*Task statement*.
Copy every line of the data that includes the string "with".
━━━━
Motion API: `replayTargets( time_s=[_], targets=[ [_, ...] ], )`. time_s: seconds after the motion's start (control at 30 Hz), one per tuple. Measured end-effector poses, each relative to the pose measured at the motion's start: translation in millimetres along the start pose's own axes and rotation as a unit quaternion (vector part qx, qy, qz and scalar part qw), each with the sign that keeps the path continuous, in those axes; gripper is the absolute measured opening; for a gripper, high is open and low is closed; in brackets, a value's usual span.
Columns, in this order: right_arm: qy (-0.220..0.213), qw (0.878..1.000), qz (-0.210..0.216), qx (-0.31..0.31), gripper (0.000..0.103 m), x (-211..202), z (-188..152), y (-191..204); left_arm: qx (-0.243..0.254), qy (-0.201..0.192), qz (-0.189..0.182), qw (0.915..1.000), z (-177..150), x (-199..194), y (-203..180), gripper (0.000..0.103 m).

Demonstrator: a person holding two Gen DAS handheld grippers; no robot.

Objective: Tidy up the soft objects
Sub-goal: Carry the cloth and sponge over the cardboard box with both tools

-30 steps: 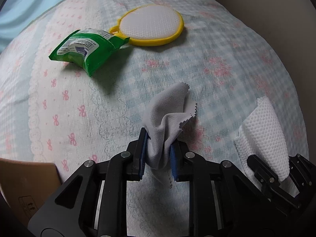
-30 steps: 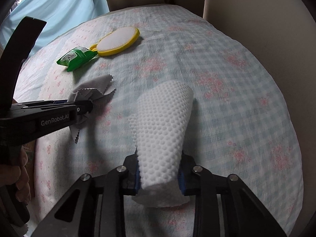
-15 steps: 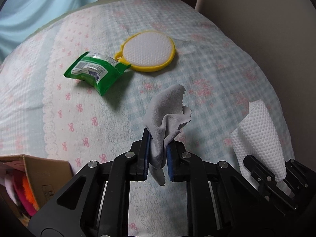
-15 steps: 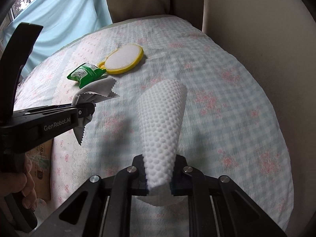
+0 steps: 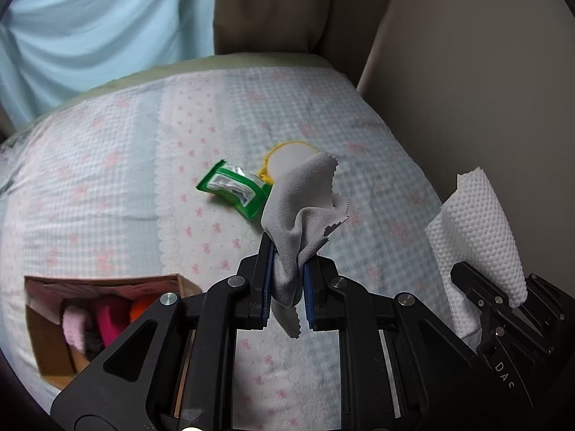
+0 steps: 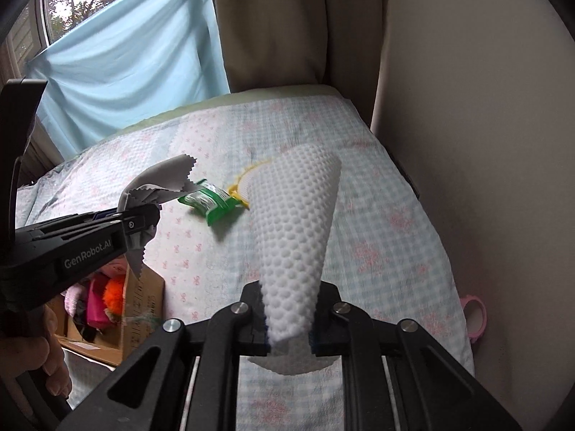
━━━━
*Result below*.
Motion API: `replayTargets( time_s=[_], targets=[ [_, ...] ], )`. time_s: seconds after the motion's start (control at 30 Hz), one per tuple. Measured end-effector poses, each relative to the pose measured at the motion's start: translation in millimetres along the start pose's own axes and rotation as a unit quaternion (vector part qx, qy, qz and scalar part qw), each with the sign that keeps the path continuous, in those axes; gripper is the absolute measured opening; for a gripper, high is open and low is closed; in brackets, a value's usual span.
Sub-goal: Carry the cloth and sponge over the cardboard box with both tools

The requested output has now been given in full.